PROBLEM DETAILS: Every line below between the one holding "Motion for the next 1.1" and the one holding "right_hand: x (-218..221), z", inclusive, should be copied exactly, and no other line.

═════ EXERCISE INPUTS

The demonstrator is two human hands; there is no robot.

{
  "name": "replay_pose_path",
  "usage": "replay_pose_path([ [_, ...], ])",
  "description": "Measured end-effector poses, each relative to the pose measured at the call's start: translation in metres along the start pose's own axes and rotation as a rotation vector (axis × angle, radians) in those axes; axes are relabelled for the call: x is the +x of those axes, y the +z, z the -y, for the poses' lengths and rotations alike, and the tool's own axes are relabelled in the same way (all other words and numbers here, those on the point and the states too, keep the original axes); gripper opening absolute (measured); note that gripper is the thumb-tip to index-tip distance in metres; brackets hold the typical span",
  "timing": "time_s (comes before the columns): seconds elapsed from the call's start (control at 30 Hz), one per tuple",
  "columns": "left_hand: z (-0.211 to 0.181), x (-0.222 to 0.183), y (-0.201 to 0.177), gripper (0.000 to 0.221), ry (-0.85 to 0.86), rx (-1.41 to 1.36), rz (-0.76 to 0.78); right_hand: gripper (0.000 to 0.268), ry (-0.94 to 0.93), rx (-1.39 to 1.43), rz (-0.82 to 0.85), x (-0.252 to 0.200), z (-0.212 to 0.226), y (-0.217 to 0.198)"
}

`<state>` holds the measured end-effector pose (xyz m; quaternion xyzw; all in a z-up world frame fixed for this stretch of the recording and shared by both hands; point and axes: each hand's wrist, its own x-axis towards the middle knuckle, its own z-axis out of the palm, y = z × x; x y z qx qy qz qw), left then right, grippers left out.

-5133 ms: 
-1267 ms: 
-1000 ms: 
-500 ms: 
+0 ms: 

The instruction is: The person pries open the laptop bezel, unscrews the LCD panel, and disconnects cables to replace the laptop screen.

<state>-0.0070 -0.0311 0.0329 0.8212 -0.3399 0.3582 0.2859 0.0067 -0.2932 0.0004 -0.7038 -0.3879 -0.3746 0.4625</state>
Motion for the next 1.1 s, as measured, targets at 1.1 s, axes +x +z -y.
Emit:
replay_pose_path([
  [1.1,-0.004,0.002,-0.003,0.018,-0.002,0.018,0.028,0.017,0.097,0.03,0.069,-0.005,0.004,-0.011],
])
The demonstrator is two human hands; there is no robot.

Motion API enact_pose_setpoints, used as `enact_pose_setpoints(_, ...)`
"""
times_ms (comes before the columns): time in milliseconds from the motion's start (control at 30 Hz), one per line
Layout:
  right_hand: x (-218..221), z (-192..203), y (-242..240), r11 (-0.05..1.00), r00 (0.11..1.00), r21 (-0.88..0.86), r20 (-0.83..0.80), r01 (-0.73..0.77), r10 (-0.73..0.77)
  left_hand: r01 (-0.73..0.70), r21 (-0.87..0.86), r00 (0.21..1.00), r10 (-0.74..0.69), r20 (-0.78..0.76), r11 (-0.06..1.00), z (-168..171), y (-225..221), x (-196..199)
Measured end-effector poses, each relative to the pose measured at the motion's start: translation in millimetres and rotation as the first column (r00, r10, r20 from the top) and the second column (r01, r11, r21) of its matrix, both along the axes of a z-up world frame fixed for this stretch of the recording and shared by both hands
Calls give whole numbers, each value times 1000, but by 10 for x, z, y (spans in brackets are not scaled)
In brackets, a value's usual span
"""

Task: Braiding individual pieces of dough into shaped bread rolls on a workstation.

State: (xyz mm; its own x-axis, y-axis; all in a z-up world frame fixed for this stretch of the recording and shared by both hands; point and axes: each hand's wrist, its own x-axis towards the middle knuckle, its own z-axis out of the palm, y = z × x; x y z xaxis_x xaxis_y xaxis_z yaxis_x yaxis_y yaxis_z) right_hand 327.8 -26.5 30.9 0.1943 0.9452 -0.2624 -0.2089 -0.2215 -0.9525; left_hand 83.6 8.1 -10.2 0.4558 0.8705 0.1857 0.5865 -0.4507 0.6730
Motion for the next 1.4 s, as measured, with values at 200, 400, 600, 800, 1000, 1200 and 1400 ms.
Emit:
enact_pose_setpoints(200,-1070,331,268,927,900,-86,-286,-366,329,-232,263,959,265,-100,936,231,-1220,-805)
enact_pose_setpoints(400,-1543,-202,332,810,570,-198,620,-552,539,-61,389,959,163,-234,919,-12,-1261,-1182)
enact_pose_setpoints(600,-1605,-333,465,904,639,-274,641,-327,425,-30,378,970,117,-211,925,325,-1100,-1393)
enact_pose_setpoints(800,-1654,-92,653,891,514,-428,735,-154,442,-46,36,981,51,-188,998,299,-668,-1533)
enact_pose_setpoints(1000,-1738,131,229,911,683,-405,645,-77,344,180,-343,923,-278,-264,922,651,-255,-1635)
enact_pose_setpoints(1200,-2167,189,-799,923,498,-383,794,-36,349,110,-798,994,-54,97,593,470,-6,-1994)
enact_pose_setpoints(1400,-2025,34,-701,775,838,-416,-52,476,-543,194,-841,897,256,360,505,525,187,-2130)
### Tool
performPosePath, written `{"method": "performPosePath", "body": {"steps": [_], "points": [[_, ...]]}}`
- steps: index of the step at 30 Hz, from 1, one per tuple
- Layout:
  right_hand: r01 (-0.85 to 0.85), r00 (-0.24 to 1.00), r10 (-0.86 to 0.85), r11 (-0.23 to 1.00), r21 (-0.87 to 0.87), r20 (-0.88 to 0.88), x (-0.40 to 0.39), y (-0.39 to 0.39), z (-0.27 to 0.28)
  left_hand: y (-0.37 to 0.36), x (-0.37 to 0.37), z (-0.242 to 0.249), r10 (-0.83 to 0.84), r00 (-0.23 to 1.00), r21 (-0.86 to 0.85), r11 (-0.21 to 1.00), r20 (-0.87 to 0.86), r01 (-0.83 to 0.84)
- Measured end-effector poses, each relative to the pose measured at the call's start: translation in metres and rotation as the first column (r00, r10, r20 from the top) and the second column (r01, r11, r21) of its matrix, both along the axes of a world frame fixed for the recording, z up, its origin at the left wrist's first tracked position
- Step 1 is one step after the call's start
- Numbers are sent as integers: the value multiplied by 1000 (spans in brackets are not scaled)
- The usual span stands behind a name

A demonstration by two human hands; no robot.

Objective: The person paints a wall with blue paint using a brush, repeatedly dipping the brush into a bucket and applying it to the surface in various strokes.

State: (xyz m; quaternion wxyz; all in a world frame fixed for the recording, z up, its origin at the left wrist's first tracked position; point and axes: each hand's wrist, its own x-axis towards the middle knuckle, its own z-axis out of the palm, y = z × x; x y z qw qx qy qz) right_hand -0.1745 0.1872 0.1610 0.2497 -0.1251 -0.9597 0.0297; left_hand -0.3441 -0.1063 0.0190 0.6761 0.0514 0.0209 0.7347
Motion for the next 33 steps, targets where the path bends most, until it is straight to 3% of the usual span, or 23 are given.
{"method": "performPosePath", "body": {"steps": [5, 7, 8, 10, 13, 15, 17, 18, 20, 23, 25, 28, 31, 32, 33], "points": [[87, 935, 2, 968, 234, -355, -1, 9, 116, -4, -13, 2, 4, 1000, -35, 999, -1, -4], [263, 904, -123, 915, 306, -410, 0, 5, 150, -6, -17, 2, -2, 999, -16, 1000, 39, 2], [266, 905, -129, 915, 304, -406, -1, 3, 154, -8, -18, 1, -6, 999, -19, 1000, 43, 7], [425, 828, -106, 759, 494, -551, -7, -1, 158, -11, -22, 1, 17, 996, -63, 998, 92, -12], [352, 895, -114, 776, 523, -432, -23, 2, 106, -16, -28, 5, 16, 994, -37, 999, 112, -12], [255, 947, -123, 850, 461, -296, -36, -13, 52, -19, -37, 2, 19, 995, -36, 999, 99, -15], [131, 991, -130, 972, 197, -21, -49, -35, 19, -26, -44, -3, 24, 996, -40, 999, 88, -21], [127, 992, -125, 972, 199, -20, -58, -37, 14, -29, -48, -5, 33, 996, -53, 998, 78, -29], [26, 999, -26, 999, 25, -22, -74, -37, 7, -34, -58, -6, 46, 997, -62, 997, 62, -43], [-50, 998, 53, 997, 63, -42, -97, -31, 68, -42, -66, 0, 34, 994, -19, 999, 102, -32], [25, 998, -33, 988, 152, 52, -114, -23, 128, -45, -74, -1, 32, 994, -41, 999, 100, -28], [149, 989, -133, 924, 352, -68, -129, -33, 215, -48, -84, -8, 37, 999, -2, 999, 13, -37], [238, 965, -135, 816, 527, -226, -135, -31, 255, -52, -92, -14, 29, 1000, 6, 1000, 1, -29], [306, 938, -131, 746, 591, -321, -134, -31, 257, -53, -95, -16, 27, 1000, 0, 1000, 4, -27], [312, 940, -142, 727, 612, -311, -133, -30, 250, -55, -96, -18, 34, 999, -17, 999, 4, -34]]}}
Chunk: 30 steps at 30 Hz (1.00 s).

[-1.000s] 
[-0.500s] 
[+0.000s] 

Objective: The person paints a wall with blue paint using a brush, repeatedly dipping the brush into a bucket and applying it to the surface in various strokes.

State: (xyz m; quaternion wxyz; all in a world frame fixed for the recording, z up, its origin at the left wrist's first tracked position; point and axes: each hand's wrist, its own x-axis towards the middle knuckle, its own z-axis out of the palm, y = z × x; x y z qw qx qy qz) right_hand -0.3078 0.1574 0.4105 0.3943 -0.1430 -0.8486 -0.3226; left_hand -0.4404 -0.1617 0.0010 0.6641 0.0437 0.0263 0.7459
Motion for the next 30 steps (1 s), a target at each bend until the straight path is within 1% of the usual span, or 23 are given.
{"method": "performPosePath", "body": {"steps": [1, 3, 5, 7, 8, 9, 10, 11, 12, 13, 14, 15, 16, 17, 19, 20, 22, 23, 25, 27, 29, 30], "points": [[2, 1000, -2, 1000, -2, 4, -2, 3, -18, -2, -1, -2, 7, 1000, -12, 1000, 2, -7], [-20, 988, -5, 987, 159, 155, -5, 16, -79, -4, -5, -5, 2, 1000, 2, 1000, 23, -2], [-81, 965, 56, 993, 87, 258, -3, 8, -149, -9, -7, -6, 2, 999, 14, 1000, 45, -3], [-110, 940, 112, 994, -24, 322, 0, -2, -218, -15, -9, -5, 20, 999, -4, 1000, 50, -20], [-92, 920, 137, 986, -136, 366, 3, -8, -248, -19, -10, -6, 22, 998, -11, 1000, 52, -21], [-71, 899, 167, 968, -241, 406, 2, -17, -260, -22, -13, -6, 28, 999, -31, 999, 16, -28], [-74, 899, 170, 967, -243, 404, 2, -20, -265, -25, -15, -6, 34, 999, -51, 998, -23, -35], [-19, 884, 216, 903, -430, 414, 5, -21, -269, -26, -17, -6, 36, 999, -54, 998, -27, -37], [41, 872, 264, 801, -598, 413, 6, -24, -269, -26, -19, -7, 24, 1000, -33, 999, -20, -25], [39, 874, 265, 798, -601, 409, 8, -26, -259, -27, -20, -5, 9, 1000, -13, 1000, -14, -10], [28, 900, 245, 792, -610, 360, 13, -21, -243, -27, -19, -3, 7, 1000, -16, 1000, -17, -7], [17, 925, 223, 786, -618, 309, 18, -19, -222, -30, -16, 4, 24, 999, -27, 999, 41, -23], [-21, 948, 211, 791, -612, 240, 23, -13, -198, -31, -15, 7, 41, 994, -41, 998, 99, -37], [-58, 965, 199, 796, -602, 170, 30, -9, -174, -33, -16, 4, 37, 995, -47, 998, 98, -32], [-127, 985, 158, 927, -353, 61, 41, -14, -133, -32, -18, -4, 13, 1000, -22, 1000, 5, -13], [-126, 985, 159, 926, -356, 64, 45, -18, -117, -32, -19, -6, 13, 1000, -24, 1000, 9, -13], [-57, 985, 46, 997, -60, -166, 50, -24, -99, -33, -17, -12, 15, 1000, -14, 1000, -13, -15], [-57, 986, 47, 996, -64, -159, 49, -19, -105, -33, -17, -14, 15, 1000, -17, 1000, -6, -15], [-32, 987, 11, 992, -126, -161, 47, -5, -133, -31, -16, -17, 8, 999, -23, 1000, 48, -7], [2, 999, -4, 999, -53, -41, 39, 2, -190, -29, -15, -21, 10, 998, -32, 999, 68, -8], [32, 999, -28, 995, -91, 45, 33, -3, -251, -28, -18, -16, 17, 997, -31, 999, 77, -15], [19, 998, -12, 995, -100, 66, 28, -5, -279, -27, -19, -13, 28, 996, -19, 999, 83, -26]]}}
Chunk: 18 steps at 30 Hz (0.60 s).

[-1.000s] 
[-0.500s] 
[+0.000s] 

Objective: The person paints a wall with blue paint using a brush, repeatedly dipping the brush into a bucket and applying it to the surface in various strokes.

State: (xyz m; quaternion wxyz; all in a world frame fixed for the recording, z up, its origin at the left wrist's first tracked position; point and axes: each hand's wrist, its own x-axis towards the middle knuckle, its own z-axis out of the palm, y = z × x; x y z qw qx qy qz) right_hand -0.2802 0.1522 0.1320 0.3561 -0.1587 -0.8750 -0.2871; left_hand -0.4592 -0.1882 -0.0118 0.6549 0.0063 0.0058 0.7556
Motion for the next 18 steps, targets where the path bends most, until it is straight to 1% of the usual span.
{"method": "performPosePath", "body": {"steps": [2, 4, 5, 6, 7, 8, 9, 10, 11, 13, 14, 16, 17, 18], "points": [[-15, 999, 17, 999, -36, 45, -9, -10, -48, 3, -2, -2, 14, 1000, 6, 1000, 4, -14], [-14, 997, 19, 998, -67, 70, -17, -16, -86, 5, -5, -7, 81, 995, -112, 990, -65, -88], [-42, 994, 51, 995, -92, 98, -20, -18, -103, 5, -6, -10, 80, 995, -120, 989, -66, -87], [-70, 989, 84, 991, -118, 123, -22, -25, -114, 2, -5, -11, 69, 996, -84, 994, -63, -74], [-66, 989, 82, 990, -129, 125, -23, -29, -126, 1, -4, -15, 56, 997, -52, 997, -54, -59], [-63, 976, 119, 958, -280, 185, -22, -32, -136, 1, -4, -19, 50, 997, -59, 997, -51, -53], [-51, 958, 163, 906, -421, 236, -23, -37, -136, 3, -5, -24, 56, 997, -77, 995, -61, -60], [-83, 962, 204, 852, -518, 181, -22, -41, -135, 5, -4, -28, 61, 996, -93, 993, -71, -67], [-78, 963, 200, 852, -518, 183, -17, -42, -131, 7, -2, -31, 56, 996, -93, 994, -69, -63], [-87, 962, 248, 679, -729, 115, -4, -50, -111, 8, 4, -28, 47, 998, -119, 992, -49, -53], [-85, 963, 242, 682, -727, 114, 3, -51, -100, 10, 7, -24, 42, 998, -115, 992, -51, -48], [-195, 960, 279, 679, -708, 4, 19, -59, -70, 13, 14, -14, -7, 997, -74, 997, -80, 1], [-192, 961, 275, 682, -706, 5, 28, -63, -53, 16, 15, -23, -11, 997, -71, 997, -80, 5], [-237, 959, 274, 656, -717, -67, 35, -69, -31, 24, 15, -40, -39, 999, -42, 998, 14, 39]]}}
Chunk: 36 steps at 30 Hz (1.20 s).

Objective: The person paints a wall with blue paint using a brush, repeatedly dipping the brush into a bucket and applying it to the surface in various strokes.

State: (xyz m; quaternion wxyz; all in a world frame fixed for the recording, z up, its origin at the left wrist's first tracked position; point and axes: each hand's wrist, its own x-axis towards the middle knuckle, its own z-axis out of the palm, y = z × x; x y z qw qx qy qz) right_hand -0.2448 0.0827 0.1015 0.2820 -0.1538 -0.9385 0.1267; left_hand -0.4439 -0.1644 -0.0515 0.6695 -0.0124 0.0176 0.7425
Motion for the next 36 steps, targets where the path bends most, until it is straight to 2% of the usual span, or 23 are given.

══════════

REPLY:
Motion for the next 1.1 s, as measured, targets at 1.1 s, axes +x +z -y.
Emit:
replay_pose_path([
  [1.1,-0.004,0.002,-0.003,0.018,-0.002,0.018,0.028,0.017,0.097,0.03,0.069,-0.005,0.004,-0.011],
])
The demonstrator is two human hands; there is no robot.

Motion API enact_pose_setpoints, used as `enact_pose_setpoints(_, ...)`
"""
times_ms (comes before the columns): time in milliseconds from the motion's start (control at 30 Hz), one per line
Layout:
  right_hand: x (-218..221), z (-192..203), y (-242..240), r11 (-0.05..1.00), r00 (0.11..1.00), r21 (-0.88..0.86), r20 (-0.83..0.80), r01 (-0.73..0.77), r10 (-0.73..0.77)

That completes the output for this exercise.